*Your goal*:
Return the records below exactly; pictures stay out.

*Data shown*:
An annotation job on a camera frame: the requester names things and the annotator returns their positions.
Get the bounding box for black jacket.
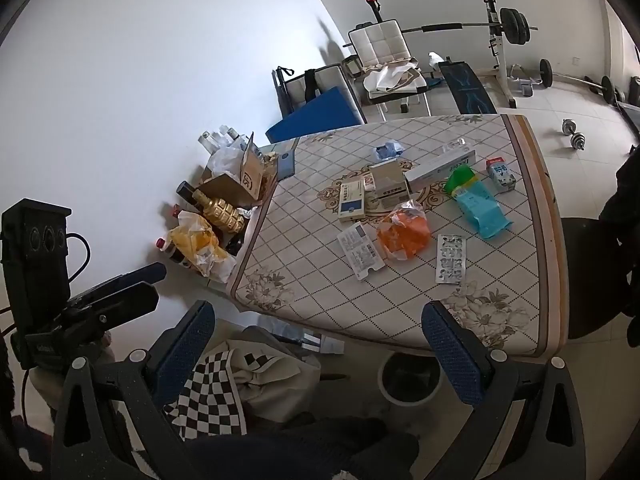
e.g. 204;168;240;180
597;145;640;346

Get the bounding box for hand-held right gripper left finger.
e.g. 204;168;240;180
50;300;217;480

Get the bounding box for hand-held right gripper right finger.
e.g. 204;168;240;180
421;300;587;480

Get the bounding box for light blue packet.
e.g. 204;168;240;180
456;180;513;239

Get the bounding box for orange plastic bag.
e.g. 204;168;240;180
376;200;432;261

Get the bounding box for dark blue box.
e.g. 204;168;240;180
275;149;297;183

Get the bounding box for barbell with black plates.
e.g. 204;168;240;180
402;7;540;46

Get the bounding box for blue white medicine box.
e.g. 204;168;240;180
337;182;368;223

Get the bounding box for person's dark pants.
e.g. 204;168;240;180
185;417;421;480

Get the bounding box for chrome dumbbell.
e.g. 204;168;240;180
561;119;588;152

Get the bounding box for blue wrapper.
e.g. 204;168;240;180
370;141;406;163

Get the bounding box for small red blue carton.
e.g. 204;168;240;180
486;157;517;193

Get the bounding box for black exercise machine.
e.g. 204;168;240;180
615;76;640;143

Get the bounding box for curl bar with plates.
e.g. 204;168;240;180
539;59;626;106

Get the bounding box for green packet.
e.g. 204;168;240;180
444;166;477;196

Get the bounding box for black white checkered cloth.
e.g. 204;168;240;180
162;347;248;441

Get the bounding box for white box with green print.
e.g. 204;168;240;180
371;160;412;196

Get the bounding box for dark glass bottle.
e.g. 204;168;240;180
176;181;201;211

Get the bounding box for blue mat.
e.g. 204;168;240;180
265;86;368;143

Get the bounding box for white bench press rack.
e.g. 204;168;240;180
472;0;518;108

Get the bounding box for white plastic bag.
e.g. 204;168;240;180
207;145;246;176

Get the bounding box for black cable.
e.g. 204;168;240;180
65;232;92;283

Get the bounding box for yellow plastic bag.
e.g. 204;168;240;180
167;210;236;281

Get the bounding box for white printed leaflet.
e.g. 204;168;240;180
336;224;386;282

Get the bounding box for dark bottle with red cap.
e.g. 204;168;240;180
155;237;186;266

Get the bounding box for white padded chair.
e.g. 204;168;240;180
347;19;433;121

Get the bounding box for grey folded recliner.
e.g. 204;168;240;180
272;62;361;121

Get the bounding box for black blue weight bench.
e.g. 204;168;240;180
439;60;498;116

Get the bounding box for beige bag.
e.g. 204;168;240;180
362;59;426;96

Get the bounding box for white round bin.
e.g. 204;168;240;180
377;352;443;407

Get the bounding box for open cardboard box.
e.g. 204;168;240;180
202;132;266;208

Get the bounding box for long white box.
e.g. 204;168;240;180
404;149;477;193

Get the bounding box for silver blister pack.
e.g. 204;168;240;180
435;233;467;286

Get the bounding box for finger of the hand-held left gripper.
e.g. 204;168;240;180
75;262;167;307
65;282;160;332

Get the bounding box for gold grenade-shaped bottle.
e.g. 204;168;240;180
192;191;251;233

*Response box*:
An annotation job on a camera frame: the requester names things and the annotator returns their positions.
Get the bounding box for black jacket.
e.g. 204;168;240;180
597;145;640;346

Get the bounding box for hand-held right gripper left finger.
e.g. 204;168;240;180
50;300;217;480

Get the bounding box for hand-held right gripper right finger.
e.g. 204;168;240;180
421;300;587;480

Get the bounding box for light blue packet.
e.g. 204;168;240;180
456;180;513;239

Get the bounding box for orange plastic bag.
e.g. 204;168;240;180
376;200;432;261

Get the bounding box for dark blue box.
e.g. 204;168;240;180
275;149;297;183

Get the bounding box for barbell with black plates.
e.g. 204;168;240;180
402;7;540;46

Get the bounding box for blue white medicine box.
e.g. 204;168;240;180
337;182;368;223

Get the bounding box for person's dark pants.
e.g. 204;168;240;180
185;417;421;480

Get the bounding box for chrome dumbbell.
e.g. 204;168;240;180
561;119;588;152

Get the bounding box for blue wrapper.
e.g. 204;168;240;180
370;141;406;163

Get the bounding box for small red blue carton.
e.g. 204;168;240;180
486;157;517;193

Get the bounding box for black exercise machine.
e.g. 204;168;240;180
615;76;640;143

Get the bounding box for curl bar with plates.
e.g. 204;168;240;180
539;59;626;106

Get the bounding box for green packet.
e.g. 204;168;240;180
444;166;477;196

Get the bounding box for black white checkered cloth.
e.g. 204;168;240;180
162;347;248;441

Get the bounding box for white box with green print.
e.g. 204;168;240;180
371;160;412;196

Get the bounding box for dark glass bottle.
e.g. 204;168;240;180
176;181;201;211

Get the bounding box for blue mat.
e.g. 204;168;240;180
265;86;368;143

Get the bounding box for white bench press rack.
e.g. 204;168;240;180
472;0;518;108

Get the bounding box for white plastic bag.
e.g. 204;168;240;180
207;145;246;176

Get the bounding box for black cable.
e.g. 204;168;240;180
65;232;92;283

Get the bounding box for yellow plastic bag.
e.g. 204;168;240;180
167;210;236;281

Get the bounding box for white printed leaflet.
e.g. 204;168;240;180
336;224;386;282

Get the bounding box for dark bottle with red cap.
e.g. 204;168;240;180
155;237;186;266

Get the bounding box for white padded chair.
e.g. 204;168;240;180
347;19;433;121

Get the bounding box for grey folded recliner.
e.g. 204;168;240;180
272;62;361;121

Get the bounding box for black blue weight bench.
e.g. 204;168;240;180
439;60;498;116

Get the bounding box for beige bag.
e.g. 204;168;240;180
362;59;426;96

Get the bounding box for white round bin.
e.g. 204;168;240;180
377;352;443;407

Get the bounding box for open cardboard box.
e.g. 204;168;240;180
202;132;266;208

Get the bounding box for long white box.
e.g. 204;168;240;180
404;149;477;193

Get the bounding box for silver blister pack.
e.g. 204;168;240;180
435;233;467;286

Get the bounding box for finger of the hand-held left gripper.
e.g. 204;168;240;180
75;262;167;307
65;282;160;332

Get the bounding box for gold grenade-shaped bottle.
e.g. 204;168;240;180
192;191;251;233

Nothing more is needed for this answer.